How High Determines How Far You, and Your Radio, Can See

VHF and UHF radio propagation is often referred to as line of sight. There are many propagation modes that will vastly increase your range past line of sight distances, such as tropo ducting, tropo scatter and sporatic E, but clear line of sight is what you can always count on.

To give you an idea of what that is, here are a few examples. The actual radio horizon is usually a tiny bit further than the visual horizon, as much as 15 percent at some frequencies. Height is everything. Not only the height of one antenna, but the height of the other. Each has its own horizon, and the line of sight between the two is the "cohorizon" or what distance the two horizons just touch.
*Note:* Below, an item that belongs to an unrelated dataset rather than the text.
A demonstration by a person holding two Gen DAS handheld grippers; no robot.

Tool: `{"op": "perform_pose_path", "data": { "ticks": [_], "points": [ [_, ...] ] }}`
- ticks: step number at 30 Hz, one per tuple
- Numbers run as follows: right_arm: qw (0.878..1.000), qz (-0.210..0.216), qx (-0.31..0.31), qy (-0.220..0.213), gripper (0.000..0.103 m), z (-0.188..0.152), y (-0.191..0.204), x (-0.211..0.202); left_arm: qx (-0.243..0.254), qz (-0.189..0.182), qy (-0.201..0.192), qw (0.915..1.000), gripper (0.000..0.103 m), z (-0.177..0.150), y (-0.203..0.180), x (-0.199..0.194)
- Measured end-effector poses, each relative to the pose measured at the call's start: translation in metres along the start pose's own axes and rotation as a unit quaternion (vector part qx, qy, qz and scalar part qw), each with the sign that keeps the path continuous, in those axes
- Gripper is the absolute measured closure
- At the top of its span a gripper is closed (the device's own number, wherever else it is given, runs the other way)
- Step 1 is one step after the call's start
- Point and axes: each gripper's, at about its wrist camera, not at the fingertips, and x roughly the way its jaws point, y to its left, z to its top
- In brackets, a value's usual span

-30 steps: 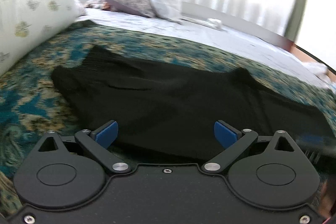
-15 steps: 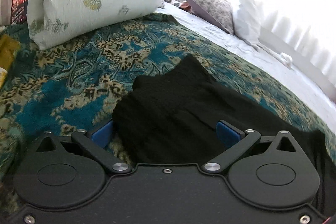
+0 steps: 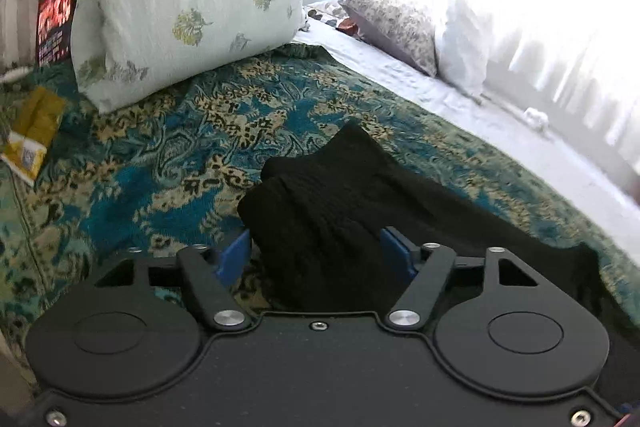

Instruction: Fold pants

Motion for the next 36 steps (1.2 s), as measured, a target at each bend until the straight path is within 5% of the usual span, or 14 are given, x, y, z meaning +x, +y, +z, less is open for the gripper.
{"op": "perform_pose_path", "data": {
  "ticks": [1, 2, 5, 10, 15, 17, 21, 23, 24, 27, 32, 33, 35, 36],
  "points": [
    [1.0, 0.0, 0.0, 0.0, 0.01, 0.0, 0.0, 0.0, -0.001, 0.002, -0.001, 1.0, 0.056, 0.0, 0.0, 0.002],
    [1.0, 0.0, 0.0, 0.0, 0.01, 0.0, 0.0, 0.0, 0.005, 0.013, 0.0, 0.9999, 0.09, 0.002, -0.001, 0.004],
    [1.0, 0.0, 0.0, 0.0, 0.01, 0.0, 0.0, 0.0, 0.044, -0.009, -0.019, 0.9988, 0.093, 0.017, -0.011, -0.001],
    [1.0, -0.002, -0.002, 0.0, 0.01, 0.0, 0.001, 0.0, 0.06, -0.121, -0.114, 0.9843, 0.093, 0.048, -0.022, -0.033],
    [1.0, -0.002, -0.003, 0.0, 0.01, 0.0, 0.002, 0.0, 0.051, -0.076, -0.063, 0.9938, 0.092, 0.032, -0.011, 0.009],
    [1.0, -0.002, -0.002, 0.0, 0.01, 0.0, 0.002, 0.0, 0.048, -0.057, -0.039, 0.9965, 0.085, 0.015, -0.001, 0.024],
    [1.0, -0.002, -0.003, 0.0, 0.01, 0.001, 0.002, 0.0, 0.026, -0.038, -0.051, 0.9977, 0.06, 0.004, 0.011, 0.026],
    [1.0, -0.001, -0.002, 0.0, 0.01, 0.001, 0.002, 0.0, 0.003, -0.026, -0.057, 0.998, 0.027, 0.008, 0.018, 0.027],
    [1.0, -0.001, -0.002, 0.0, 0.01, 0.0, 0.002, 0.0, -0.009, -0.017, -0.059, 0.998, 0.021, 0.008, 0.022, 0.028],
    [1.0, -0.002, -0.003, -0.001, 0.01, 0.0, 0.002, -0.001, -0.045, -0.012, -0.026, 0.9986, 0.016, 0.01, 0.034, 0.041],
    [1.0, 0.0, -0.002, -0.002, 0.01, 0.0, 0.002, -0.001, -0.065, -0.065, -0.006, 0.9958, 0.011, 0.013, 0.037, 0.05],
    [1.0, 0.001, -0.001, -0.003, 0.01, 0.0, 0.002, -0.002, -0.063, -0.077, -0.001, 0.995, 0.014, 0.013, 0.035, 0.053],
    [1.0, 0.005, 0.002, -0.004, 0.009, 0.001, 0.001, -0.004, -0.063, -0.085, 0.01, 0.9943, 0.07, 0.012, 0.028, 0.059],
    [1.0, 0.015, 0.007, 0.001, 0.009, 0.003, -0.002, -0.005, -0.063, -0.061, 0.015, 0.996, 0.077, 0.013, 0.024, 0.06]
  ]
}}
So what is the mutual co-horizon of two people on level ground using HT's? Assuming an antenna height of six feet on each end and no intervening obstructions:

Effective co-horizon is 6.9 miles

What happens if you mount an outside antenna on a single story house at the level of the eves, say about 14 feet up and talk to someone using an HT on the same level ground:

Effective co-horizon is 8.7 miles

What happens if one person is on the 10th floor lanai of a condo or has a fancy 100 foot tower:

Effective co-horizon is 17.6 miles

How about someone on the top of Mauna Kea on the Big Island talking to an HT at sea level, such as a standing in a yacht offshore:

Effective co-horizon is 169.7 miles

And finally, how about someone on Mauna Kea talking to someone on Tantalus on Oahu?:

Effective co-horizon is 226.1 miles!

As you can see, when altitudes start being measured in thousands of feet, the horizon starts to really stretch outwards. This is the basis of "mountain topping", the practice of taking VHF rigs to very high locations to see how distant a station you can work.
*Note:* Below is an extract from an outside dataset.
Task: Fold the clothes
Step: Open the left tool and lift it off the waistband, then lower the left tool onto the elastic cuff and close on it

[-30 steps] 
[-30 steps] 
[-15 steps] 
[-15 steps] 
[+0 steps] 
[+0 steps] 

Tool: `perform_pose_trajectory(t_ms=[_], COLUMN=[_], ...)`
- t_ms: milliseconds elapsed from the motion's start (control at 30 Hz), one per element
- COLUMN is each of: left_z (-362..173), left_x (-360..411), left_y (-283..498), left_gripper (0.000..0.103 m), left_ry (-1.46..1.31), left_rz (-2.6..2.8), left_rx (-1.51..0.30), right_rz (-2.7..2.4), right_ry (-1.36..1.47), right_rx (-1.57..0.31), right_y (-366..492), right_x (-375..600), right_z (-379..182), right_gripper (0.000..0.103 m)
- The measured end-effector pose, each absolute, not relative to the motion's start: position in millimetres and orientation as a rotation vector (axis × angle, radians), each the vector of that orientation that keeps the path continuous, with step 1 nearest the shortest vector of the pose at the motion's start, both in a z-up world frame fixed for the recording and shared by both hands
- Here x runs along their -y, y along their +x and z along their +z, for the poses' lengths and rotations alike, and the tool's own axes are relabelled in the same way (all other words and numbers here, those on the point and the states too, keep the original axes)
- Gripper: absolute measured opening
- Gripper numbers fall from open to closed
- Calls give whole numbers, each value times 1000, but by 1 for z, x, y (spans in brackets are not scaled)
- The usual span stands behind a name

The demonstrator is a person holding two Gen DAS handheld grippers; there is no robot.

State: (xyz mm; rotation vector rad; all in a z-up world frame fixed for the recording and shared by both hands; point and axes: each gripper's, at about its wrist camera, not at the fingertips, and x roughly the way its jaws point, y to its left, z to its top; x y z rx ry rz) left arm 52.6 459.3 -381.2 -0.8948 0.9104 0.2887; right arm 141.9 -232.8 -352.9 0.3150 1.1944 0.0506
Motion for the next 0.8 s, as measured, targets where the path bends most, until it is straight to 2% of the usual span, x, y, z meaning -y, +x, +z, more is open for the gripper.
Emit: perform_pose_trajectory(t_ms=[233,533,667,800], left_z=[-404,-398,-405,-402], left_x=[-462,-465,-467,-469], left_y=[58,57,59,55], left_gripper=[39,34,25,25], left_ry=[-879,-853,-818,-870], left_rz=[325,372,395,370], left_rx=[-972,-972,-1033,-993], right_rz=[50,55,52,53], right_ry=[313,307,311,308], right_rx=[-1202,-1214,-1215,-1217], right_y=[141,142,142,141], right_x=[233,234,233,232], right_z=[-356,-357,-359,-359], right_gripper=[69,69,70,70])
On the other hand, an outside antenna mounted on the eve of your single story house, is not going to improve your horizon that much over a handheld in your living room. BUT it is going to make a big difference in the efficiency of the radiation, being outside and mounted high and clear in an optimum place, above at least some of the surrounding vegetation etc.

Often condo dwellers can get remarkable VHF ranges by hanging up a roll up J-pole in an optimally exposed spot on their lanai. When their height above ground, which can be significant if they are on the 20th or 30th floor, is combined with height above sea level, which even in Honolulu can be several hundred feet, they end up with a rather impressive radio horizon. This can make such a location a surprisingly good VHF Simplex Net Control Station.

Take the case of a 20th floor lanai on a condo that is up by H-1 on Oahu to our same person with a hand held at sea level:

Effective co-horizon is 40.8 miles

In a recent VHF contest a station with a 25 watt mobile rig and a roll up ribbon J-Pole on a sixth floor lanai, worked both North and South sides of Kauai, Molokai, the Big Island and stations all over Oahu on both sides of the mountains. Maui stations were heard, but could not quite be worked. This was FM simplex operation with no repeaters. Most of the contacts were solid copy on only five watts.

VHF contacts from the same location in Moiliili were regularly made during a recent yacht race with boats in the Molokai Channel fully 15 miles from Diamondhead using 25 watts and a simple 5/8ths wave ground plane antenna. Contact was maintained all the way into the AlaWai Yacht Harbor except for a black out area when the boats were close under Diamondhead.